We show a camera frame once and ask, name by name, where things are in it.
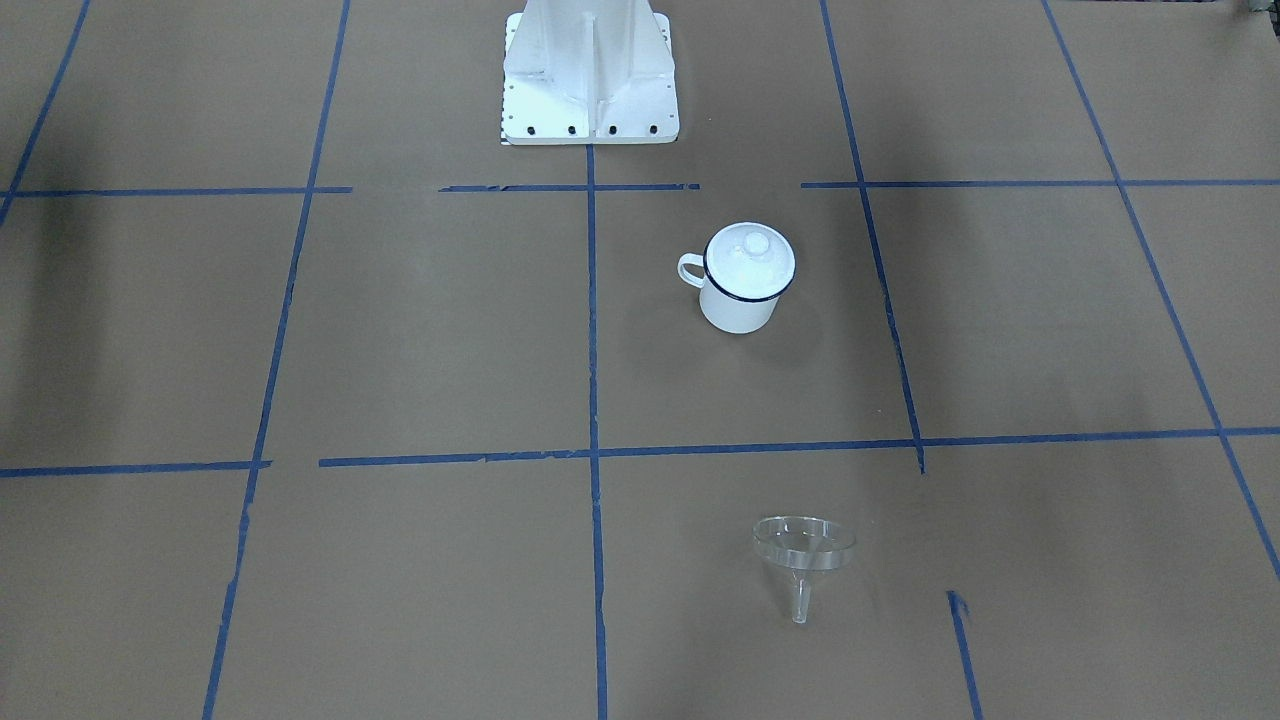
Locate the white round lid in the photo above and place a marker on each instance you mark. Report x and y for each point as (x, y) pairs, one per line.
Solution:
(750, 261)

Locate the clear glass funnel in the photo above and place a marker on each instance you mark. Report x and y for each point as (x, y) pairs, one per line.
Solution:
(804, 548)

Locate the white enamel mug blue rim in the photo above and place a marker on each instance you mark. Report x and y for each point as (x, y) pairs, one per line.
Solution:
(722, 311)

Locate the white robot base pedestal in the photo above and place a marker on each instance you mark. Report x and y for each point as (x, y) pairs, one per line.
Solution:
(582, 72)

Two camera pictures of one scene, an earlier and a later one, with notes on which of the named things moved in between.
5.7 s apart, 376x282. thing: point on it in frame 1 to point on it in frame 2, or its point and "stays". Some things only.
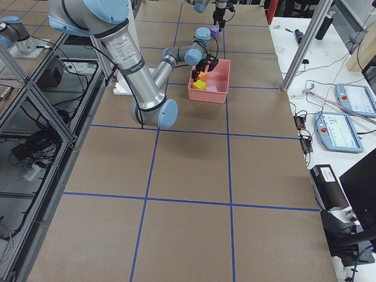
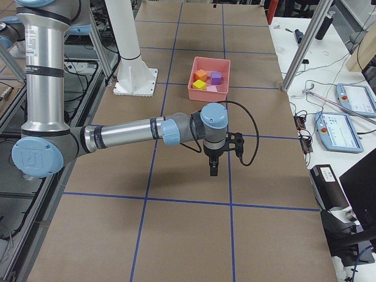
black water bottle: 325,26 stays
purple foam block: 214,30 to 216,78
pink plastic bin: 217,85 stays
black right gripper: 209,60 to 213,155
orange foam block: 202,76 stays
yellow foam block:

------------------------------------------------------------------------

● **Requirement**
Copy out all lines above holding "black".

● **Reply to the exercise**
black water bottle: 325,26 stays
black right gripper: 209,60 to 213,155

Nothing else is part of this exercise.